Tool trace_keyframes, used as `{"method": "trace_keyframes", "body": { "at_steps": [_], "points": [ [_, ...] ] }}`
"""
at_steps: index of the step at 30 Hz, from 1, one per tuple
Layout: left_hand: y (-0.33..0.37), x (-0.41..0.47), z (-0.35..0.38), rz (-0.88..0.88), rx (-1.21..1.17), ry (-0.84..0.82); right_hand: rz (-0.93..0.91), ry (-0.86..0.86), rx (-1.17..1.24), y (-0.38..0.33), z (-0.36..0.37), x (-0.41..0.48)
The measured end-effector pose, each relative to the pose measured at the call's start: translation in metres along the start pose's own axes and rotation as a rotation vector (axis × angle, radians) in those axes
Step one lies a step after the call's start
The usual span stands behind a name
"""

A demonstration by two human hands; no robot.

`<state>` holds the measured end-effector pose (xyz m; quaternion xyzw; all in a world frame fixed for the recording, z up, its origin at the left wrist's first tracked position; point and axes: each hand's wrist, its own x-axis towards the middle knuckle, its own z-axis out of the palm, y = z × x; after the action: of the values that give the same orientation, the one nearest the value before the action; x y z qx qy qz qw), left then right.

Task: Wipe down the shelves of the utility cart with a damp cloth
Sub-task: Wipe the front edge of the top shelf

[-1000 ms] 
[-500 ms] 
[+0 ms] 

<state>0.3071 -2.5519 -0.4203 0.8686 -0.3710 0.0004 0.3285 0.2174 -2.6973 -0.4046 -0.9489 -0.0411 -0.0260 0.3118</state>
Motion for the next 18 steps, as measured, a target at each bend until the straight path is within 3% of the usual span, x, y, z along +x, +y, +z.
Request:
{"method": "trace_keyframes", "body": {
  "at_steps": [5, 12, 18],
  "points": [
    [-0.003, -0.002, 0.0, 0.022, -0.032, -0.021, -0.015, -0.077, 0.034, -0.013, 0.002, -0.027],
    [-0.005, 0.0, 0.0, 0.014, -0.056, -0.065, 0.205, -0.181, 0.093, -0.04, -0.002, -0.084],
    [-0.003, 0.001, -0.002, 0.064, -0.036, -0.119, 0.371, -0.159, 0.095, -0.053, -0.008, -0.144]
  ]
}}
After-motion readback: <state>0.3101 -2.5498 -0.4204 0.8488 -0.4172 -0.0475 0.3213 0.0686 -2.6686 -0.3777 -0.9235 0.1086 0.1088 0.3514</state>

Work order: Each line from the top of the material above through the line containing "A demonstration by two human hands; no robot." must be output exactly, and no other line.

Your response:
Tool trace_keyframes, used as `{"method": "trace_keyframes", "body": { "at_steps": [_], "points": [ [_, ...] ] }}`
"""
at_steps: index of the step at 30 Hz, from 1, one per tuple
Layout: left_hand: y (-0.33..0.37), x (-0.41..0.47), z (-0.35..0.38), rz (-0.88..0.88), rx (-1.21..1.17), ry (-0.84..0.82); right_hand: rz (-0.93..0.91), ry (-0.86..0.86), rx (-1.17..1.24), y (-0.38..0.33), z (-0.36..0.37), x (-0.41..0.48)
The measured end-effector pose, each relative to the pose measured at the call's start: translation in metres along the start pose's own axes and rotation as a rotation vector (axis × angle, radians) in those axes
Step one lies a step after the call's start
The usual span stands behind a name
"""

A demonstration by two human hands; no robot.

There is nothing further to this answer.